The initial CPSC eFiling workflow is designed to process supported files without OCR and without sending uploaded content to an AI model as part of the core validation and generation flow. Any future use of OCR, AI, or an external document-processing provider would require separate review, updated disclosure, appropriate contractual controls, and a defined user-facing purpose before activation.

7. Temporary jobs and processing workflow

A compliance application organizes uploaded files, mappings, corrections, validation state, payment state, and output under a temporary job identifier. Job ownership and authorization are checked before sensitive actions.

A typical protected workflow is:

  1. the user opens the authorized application interface;
  2. supported source files are uploaded through HTTPS;
  3. file type, limits, structure, and parser safety checks are applied;
  4. data is mapped and validated within the isolated application workflow;
  5. the user reviews errors, missing information, mapping, and ready records;
  6. the backend recalculates scope, price, authorization, and regulatory-rule freshness before payment;
  7. the payment provider confirms the event through a verified server-side webhook;
  8. authorization, payment, selected records, and regulatory freshness are checked again after payment;
  9. a background worker generates the authorized output;
  10. the user receives a protected download;
  11. temporary source, job, and output data are deleted according to the disclosed retention window.

Client-side indicators are not treated as authoritative for payment, price, row selection, authorization, or rule version.

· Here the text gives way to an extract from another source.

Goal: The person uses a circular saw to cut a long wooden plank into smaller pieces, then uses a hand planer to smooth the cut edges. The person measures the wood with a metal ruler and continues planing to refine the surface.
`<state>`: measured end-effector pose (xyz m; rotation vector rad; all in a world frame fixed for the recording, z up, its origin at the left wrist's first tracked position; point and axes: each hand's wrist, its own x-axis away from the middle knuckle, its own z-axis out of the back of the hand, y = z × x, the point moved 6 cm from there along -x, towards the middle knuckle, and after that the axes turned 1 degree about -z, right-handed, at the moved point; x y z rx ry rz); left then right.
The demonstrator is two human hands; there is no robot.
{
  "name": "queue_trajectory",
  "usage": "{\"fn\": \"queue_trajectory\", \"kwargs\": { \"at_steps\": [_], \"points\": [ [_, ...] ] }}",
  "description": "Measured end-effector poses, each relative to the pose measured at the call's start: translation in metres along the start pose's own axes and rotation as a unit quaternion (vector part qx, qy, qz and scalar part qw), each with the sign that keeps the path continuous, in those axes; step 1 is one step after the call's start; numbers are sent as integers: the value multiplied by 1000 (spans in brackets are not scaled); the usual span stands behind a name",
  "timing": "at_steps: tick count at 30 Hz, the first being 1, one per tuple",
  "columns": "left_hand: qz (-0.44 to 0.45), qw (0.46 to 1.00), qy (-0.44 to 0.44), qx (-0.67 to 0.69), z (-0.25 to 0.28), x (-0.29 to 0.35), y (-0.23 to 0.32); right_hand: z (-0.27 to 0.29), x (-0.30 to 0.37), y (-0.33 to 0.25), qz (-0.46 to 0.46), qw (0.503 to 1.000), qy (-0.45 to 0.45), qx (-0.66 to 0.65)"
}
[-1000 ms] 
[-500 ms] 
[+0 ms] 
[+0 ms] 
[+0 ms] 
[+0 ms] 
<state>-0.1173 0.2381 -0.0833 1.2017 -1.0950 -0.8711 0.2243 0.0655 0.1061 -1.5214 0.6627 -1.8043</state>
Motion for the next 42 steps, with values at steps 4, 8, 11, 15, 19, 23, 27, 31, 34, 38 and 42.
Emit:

Sensitive decisions are repeated server-side to reduce tampering, stale-state, and replay risks.

8. Generated files and protected downloads

Generated packages are not placed in publicly browsable folders. Delivery uses authorization-controlled access, unpredictable identifiers, limited availability, or another protected mechanism appropriate to the Service.

Download authorization may be tied to job ownership, payment status, expiration, permitted download state, or a secure one-time or time-limited token. Download links should not be shared publicly, forwarded to unauthorized recipients, stored in public documents, or submitted to third-party scanning services without considering the data involved.

Users are responsible for downloading results within the displayed availability period, storing them safely, controlling onward sharing, and deleting local copies when no longer needed. Registry Intelligence does not provide permanent document storage unless a product explicitly says otherwise.

9. Payment security

Registry Intelligence uses Stripe Checkout or another clearly identified hosted payment flow for applicable purchases. Complete card details are entered into the payment provider’s environment rather than uploaded to a compliance job or intentionally stored by Registry Intelligence.

Payment integration uses server-created checkout sessions, product-specific metadata, server-side price verification, verified webhook handling, idempotency controls, and separation between payment confirmation and output generation. A browser redirect or success-page visit alone does not authorize a paid output.

The same Stripe account may support more than one Registry Intelligence product, but compliance applications use their own checkout-session logic and webhook processing so that city-module memberships and unrelated purchases are not changed by a compliance-app transaction.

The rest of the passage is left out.